▶ _The task_:
Find how many lines of the records below contain the word "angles" and write that number by itself.

--- Entries provided Enclosed Below ---

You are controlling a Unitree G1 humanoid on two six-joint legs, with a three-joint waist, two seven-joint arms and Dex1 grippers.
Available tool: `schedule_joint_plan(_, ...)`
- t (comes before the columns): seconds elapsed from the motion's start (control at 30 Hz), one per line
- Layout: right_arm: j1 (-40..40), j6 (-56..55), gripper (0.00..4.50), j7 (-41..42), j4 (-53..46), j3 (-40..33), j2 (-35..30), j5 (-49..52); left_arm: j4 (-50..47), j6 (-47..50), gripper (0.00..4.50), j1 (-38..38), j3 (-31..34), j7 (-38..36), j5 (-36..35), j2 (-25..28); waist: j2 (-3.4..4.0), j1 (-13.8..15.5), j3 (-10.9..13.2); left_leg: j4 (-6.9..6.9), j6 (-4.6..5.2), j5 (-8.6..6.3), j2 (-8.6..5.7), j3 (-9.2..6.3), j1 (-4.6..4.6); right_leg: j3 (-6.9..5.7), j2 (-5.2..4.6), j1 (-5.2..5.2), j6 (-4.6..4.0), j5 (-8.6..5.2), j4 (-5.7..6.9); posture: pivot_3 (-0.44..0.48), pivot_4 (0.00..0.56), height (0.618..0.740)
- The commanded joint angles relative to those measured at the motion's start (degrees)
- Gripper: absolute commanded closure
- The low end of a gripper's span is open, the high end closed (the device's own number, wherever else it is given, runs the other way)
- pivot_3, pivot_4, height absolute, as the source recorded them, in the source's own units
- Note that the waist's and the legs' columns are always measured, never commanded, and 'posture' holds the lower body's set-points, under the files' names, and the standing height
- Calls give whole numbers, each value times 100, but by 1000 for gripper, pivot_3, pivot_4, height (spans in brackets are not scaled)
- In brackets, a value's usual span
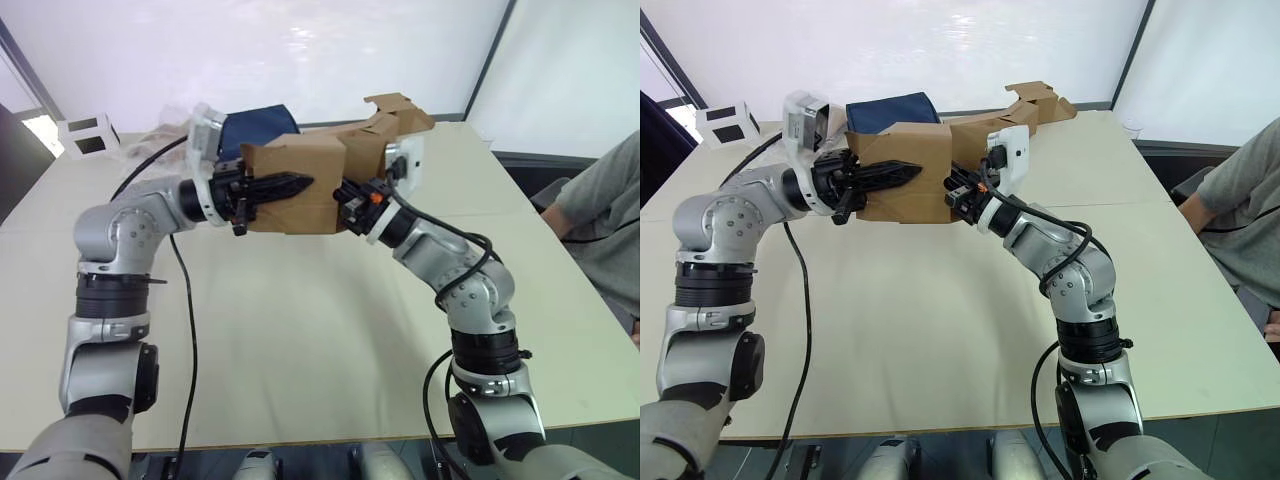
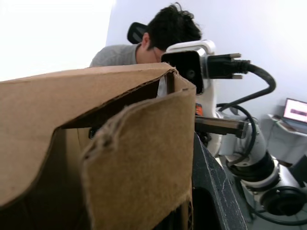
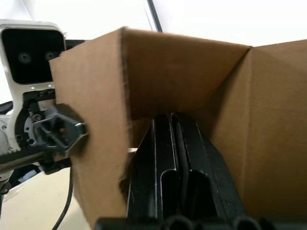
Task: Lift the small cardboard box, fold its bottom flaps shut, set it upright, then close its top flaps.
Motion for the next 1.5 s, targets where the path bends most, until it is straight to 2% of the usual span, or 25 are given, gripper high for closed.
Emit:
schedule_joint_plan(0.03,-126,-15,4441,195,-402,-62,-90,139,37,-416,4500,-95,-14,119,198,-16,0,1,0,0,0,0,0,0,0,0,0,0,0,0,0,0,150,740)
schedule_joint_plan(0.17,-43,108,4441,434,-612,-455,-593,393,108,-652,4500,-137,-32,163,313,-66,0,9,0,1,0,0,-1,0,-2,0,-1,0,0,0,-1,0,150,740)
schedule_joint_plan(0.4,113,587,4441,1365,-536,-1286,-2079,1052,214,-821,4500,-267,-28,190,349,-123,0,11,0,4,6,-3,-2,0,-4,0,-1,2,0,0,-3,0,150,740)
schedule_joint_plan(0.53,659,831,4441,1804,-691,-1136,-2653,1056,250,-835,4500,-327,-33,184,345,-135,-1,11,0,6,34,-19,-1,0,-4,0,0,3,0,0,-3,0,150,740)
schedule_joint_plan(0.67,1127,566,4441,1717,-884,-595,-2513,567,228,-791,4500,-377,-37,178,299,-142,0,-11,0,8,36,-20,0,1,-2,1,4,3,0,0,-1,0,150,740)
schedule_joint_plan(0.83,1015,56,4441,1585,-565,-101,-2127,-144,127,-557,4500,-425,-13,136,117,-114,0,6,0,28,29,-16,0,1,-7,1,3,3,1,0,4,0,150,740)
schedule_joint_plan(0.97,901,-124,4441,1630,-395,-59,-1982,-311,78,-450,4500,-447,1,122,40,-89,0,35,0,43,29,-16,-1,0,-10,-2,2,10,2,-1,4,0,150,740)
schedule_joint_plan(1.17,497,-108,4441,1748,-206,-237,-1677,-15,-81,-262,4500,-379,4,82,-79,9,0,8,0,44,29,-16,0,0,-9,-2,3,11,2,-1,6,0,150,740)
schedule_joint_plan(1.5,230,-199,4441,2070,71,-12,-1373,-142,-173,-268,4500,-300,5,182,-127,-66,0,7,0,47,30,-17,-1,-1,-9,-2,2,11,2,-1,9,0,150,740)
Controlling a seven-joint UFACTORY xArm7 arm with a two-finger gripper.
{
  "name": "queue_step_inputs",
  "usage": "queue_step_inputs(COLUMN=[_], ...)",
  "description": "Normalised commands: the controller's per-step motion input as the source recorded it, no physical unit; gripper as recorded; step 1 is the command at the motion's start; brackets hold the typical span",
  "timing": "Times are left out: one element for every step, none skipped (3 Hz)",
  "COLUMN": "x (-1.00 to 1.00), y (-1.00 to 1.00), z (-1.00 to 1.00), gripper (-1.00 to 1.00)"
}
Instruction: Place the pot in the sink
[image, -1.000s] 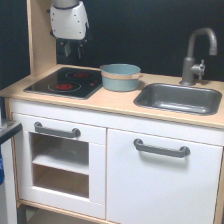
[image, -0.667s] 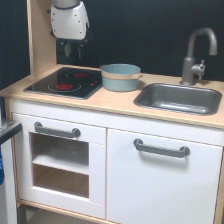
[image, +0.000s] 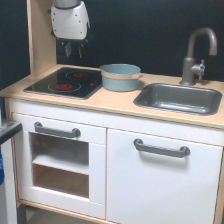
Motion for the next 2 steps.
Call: queue_step_inputs(x=[0.03, 0.01], y=[-0.01, -0.02], z=[0.00, 0.00], gripper=[1.00, 1.00])
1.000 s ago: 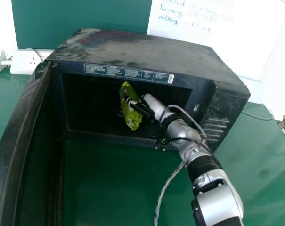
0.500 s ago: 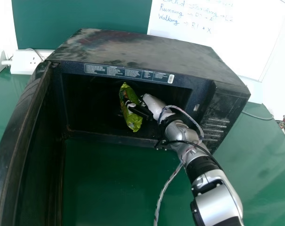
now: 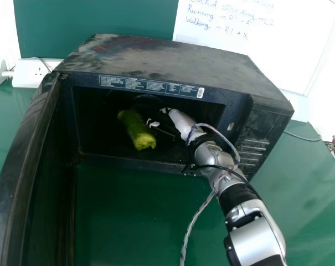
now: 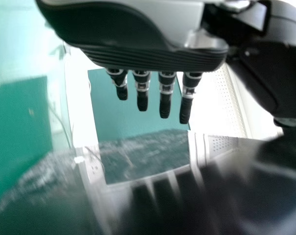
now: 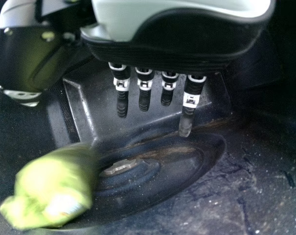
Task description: Put biscuit inside oven
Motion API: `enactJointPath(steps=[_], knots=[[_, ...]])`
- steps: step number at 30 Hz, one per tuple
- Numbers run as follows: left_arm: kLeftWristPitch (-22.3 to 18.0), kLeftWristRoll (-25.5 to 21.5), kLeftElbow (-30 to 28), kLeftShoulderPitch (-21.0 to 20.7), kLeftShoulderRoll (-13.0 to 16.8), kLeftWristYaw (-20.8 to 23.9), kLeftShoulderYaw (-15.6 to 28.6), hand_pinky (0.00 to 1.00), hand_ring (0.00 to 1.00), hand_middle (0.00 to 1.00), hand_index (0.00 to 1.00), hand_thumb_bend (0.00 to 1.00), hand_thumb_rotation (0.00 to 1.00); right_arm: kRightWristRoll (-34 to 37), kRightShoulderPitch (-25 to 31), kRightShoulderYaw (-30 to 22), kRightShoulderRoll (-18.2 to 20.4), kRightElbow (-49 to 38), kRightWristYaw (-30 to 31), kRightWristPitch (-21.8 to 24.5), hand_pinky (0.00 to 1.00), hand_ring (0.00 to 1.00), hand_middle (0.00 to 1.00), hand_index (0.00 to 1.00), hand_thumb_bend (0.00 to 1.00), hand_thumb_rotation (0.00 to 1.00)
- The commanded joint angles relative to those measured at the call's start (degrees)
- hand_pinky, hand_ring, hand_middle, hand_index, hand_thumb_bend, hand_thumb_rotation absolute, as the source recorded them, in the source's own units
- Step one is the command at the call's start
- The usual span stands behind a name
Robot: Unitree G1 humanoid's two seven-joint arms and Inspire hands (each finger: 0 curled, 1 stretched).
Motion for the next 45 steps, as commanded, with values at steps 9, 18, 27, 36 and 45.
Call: enactJointPath(steps=[9, 18, 27, 36, 45], knots=[[-3.65, 1.31, 3.51, -1.54, 1.35, 1.83, 0.16, 0.90, 0.81, 0.83, 0.83, 0.87, 0.85, 1.82, 0.69, -1.18, -1.19, -0.50, -0.50, -0.37, 0.81, 1.00, 1.00, 0.96, 0.87, 0.70], [-2.62, 0.71, 2.61, -0.26, 2.18, 2.16, -1.07, 0.78, 0.80, 0.82, 0.82, 0.86, 0.87, 2.46, 3.01, -1.73, -3.64, -2.64, -0.37, -4.36, 0.79, 1.00, 1.00, 0.95, 0.91, 0.70], [-3.60, -0.93, 3.92, -0.69, 4.44, 1.61, -1.48, 0.79, 0.85, 0.86, 0.82, 0.87, 0.85, 6.65, 9.47, -5.22, -6.86, -9.65, 0.21, -10.26, 0.79, 1.00, 1.00, 0.96, 0.88, 0.69], [-1.98, -1.56, 3.15, -0.26, 5.22, 1.83, -2.15, 0.76, 0.86, 0.89, 0.85, 0.86, 0.89, 13.43, 21.14, -11.33, -7.79, -23.99, 1.10, -12.75, 0.79, 0.99, 1.00, 0.97, 0.90, 0.68], [-1.03, -1.14, 1.89, -0.22, 4.98, 2.30, -2.38, 0.77, 0.84, 0.87, 0.87, 0.88, 0.92, 26.78, 34.64, -18.99, -7.54, -45.85, 11.62, -5.68, 0.81, 0.98, 1.00, 0.98, 0.89, 0.67]])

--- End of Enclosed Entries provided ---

▶ _Answer to this exercise_:
2